I doubt it.  The Oil Pollution Act, which gives the government special powers in this area, caps economic damages for off-shore drilling at $75 million.  The government can also require for the company to pay for clean up costs, and there's this interesting provision in section 2716 of the Act, which applies to offshore facilities in the event of catastrophe

 If the President determines that an amount of financial 
responsibility for a responsible party greater than the amount
required by subparagraph (B) is justified based on the relative
operational, environmental, human health, and other risks posed
by the quantity or quality of oil that is explored for, drilled
for, produced, or transported by the responsible party, the
evidence of financial responsibility required shall be for an
amount determined by the President not exceeding $150,000,000.

But that also doesn't get to $20 billion.  Section 2716a of the act provides for civil penalties in the event of violations of section 2716 in the amount of $25,000 per day, which isn't nothing, given how long this spill has been going on, but that also doesn't get to $20 billion.

So, because of the Due Process and Takings concerns that would arise because of a government mandate that a company come up with $20 billion dollars, this might be better phrased as an ask, rather than a demand, as the Senate Democrats appear to be doing.  I don't know all the other environmental statutes in the field, though, and it's worth noting that the sky may well be the limit if state tort law suits can be brought against BP; the OPA does, as a part of the Clean Water Act, not preempt state law liability suits.

What about the oddity of BP being asked to pay for oil workers idled by the federal government's own regulatory action?  It's a little weird, but I can see a case made for liability as a matter of consequential damages that were reasonably foreseeable and so on, but I still think the economic damages would be subject to the OPA cap.

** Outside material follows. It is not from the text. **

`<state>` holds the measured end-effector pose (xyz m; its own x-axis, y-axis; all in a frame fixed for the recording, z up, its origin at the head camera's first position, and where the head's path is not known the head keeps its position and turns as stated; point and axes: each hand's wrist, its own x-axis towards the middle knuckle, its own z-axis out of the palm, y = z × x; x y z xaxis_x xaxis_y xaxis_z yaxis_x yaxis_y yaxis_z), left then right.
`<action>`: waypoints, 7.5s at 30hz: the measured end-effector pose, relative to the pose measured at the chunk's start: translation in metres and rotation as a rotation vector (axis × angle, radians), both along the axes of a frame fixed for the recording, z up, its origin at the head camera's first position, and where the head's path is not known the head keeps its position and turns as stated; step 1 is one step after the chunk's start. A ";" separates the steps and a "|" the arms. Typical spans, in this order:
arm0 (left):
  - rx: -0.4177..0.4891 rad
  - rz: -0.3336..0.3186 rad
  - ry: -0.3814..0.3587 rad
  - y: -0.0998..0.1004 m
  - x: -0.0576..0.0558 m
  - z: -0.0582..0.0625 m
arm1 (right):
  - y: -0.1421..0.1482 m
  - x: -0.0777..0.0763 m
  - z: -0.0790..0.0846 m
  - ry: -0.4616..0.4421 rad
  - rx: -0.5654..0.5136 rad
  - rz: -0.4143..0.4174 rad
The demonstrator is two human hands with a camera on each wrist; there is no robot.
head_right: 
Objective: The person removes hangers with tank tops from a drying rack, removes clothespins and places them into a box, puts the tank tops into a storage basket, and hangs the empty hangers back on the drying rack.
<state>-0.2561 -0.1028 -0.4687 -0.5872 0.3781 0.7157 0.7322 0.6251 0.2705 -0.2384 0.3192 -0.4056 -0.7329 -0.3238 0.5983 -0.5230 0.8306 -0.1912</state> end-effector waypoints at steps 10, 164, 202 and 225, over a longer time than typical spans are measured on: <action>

UPDATE:Elizabeth Brown notes, of course, that there is an exception to these caps in the OPA, and it is an exception BP has to worry about ... unless it can argue that it wasn't the proximate cause of the spill (and, technically, it has a pretty good argument here, since it didn't drill the well, and (I don't think) ever operated it, though it did order it) or that there's a cap departure, and then there's a 20x cap departure.  Here's the exception:

[the cap subsection] does not apply if the incident was proximately caused by—

(A) gross negligence or willful misconduct of, or
(B) the violation of an applicable Federal safety, construction, or operating regulation by,
the responsible party, an agent or employee of the responsible party, or a person acting pursuant to a contractual relationship with the responsible party (except where the sole contractual arrangement arises in connection with carriage by a common carrier by rail).